Creating a dynamic, multi-purpose correction for multiple geometries and field sizes to account for off-axis and asymmetric backscatter with varian portal dosimetry

Intensity modulated radiation therapy and volumetric modulated arc therapy are increasingly common in radiation therapy due to their benefits of target conformity and normal tissue sparing. Due to the complexities of plan delivery and the precision required, the dose delivered must be accurately measured for quality assurance (QA). One of the most efficient ways to perform patient-specific QA when using clinical linear accelerators (linac) is to use an electronic portal imaging device (EPID). Amorphous silicon (aSi) Electronic Portal Imaging Devices (EPIDs) are attached to the linac and can provide real-time feedback with spatial resolution on the order of sub-millimeter pixel size making them very favorable for QA. However, the response to radiation in the EPIDs is not similar to that in water or soft tissue, so beam intensity profile corrections must be used and output factors specific to the imager must be collected.
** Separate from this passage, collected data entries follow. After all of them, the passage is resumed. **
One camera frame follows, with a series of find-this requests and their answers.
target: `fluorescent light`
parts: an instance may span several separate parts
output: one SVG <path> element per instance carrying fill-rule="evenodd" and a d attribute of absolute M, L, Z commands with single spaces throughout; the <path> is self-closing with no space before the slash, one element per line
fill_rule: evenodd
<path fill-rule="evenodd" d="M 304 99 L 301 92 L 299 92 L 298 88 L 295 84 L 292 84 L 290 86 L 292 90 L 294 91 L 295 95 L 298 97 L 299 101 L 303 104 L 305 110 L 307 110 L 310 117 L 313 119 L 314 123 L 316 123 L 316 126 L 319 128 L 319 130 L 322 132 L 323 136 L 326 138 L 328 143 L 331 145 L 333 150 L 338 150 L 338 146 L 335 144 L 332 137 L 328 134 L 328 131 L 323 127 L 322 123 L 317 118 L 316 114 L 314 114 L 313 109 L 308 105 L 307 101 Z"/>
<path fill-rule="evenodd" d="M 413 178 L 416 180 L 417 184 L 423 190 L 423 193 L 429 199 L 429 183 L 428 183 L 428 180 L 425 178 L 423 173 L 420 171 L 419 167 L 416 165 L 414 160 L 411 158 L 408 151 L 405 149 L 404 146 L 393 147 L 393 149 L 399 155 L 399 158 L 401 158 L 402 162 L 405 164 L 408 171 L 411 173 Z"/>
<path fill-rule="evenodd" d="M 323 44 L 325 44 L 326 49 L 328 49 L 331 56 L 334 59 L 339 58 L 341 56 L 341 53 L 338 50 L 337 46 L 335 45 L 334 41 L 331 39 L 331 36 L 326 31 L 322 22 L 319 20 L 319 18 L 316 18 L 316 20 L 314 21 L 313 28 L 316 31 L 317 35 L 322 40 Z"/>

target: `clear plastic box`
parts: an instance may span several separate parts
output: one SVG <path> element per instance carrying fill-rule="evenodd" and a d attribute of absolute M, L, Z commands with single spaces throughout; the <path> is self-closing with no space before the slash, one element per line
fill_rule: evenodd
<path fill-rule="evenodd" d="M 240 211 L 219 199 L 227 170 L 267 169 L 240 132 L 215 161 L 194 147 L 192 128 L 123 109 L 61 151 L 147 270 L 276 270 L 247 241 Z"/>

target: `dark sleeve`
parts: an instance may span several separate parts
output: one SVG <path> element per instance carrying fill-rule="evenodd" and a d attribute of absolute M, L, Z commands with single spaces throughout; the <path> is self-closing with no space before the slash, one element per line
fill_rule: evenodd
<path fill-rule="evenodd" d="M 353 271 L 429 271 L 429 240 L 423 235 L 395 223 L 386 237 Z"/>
Additionally, when radiation exits the imager, it will travel through the support arm made up of high density materials; this non-uniform backscatter will cause the EPID to detect differences that are dependent on position and field size. To meet this need Varian Medical Systems (Palo Alto, CA) has created a 2-dimensional Portal Dosimetry Pre-Configuration (PDPC) package, which uses a 15 x 15 cm2 matrix to correct for the asymmetric and off-axis response from the non-uniform backscatter; however, because this package is optimized for a 15 x 15 cm2 field size, it may cause over or under correction of the backscattered radiation. The aim of this project is to correct the imager response as a function of field size for both off-axis variations and imaging arm backscatter variations. These corrections would be application- facing corrections, allowing them to be more robust than current corrections applied beyond EPID dosimetry calibration.